For the Drive-By Truckers, the southern thing is both an identity and an industry.
By mixing deep-fried rock ‘n’ roll with masterful storytelling and redneck apocrypha, the Athens, Ga.-based musicians keep turning out one awesome album after another.
It’s as if the hallowed corpse of William Faulkner wouldn’t stop begetting little children on the equally hallowed, if womb-less corpse of Ronnie van Zant. That’s how prolific and creepy the group can be, and also how brilliant.
On Go-Go Boots, the Truckers’ ninth studio album, the band delves deep into the ethos of the long lost rhythm section.

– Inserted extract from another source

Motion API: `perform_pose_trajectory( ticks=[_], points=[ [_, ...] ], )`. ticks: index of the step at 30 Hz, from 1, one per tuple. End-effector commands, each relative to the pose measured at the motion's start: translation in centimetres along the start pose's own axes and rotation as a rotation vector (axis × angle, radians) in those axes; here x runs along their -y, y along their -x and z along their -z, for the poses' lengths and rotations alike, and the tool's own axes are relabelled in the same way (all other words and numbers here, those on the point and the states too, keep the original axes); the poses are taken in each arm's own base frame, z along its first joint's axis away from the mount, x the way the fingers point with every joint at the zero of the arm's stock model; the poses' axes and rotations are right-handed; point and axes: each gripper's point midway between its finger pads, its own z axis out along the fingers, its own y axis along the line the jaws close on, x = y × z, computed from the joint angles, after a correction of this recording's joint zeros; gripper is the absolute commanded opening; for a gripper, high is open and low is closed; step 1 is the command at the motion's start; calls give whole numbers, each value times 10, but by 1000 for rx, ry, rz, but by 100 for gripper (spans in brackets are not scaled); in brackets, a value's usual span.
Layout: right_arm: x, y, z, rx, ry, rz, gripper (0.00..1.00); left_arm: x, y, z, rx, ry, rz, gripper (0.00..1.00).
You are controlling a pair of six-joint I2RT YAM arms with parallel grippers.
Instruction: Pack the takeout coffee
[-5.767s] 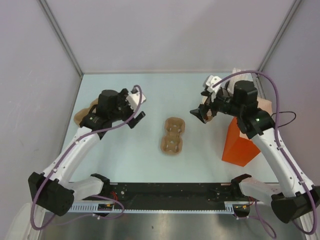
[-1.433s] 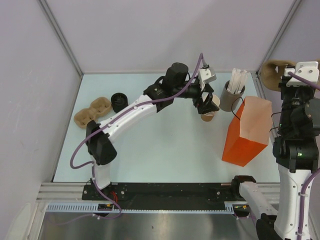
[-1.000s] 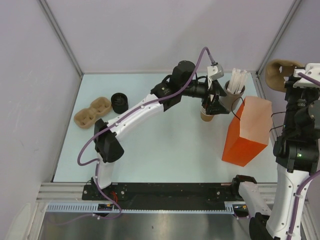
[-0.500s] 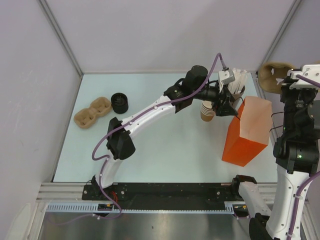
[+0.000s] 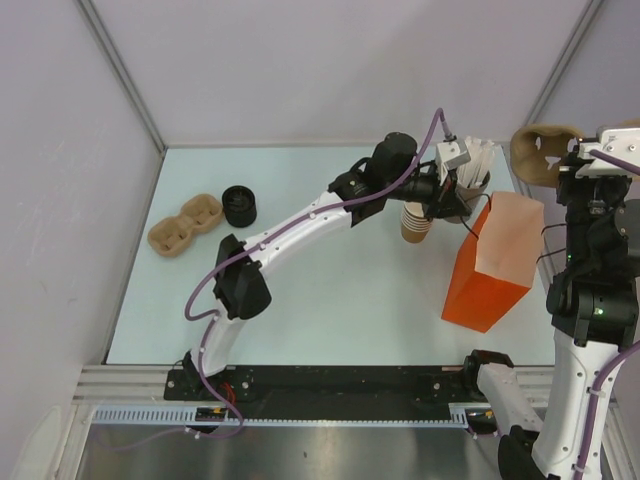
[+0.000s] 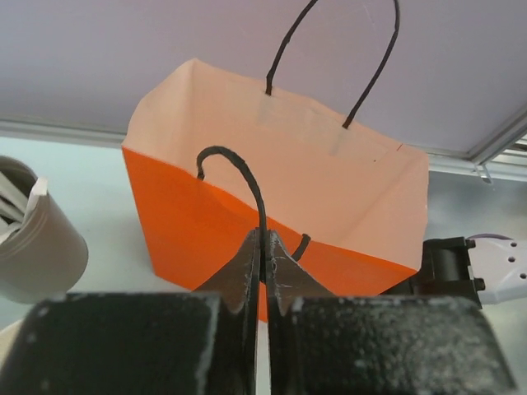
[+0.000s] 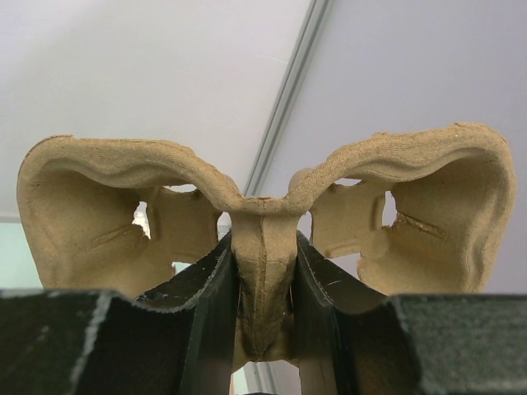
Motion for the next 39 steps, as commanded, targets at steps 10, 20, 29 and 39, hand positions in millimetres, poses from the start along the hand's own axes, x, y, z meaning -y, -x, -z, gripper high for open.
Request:
perform_pose_trajectory(
  ticks=[10, 20, 29, 39],
  points=[
    [-13, 0, -13, 13, 64, -18, 33, 16, 29, 65, -26, 137, -91, 0],
    [-16, 1, -16, 18, 79, -23, 33, 20, 29, 81, -53, 153, -69, 0],
    [-22, 1, -17, 22, 108, -30, 33, 29, 20, 93, -103, 131, -48, 0],
    [-42, -1, -19, 21, 195, -27, 33, 32, 14, 140, -129, 198, -53, 0]
  ],
)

Though it represents a bit of a departure from its widely recognizable brand in terms of sound, it certainly doesn’t in terms of quality.
Front man Patterson Hood’s father, David Hood, is a member of the legendary Muscle Shoals Rhythm Section, so the Truckers’ session heritage is strong.
When the band taps these roots on Go-Go Boots, the results are both groovy and explosive.
“Used To Be A Cop,” for instance, sounds like it was recorded by a rhythm section on crystal meth. It’s got a droning backbeat behind a menacing story of a troubled, divorced ex-cop.
It’s characteristic of Hood’s songwriting pathos that he can make us sympathize with a brutalizer of both wife and citizenry, all by reminding us of his subject’s frustrated ambitions to play college football.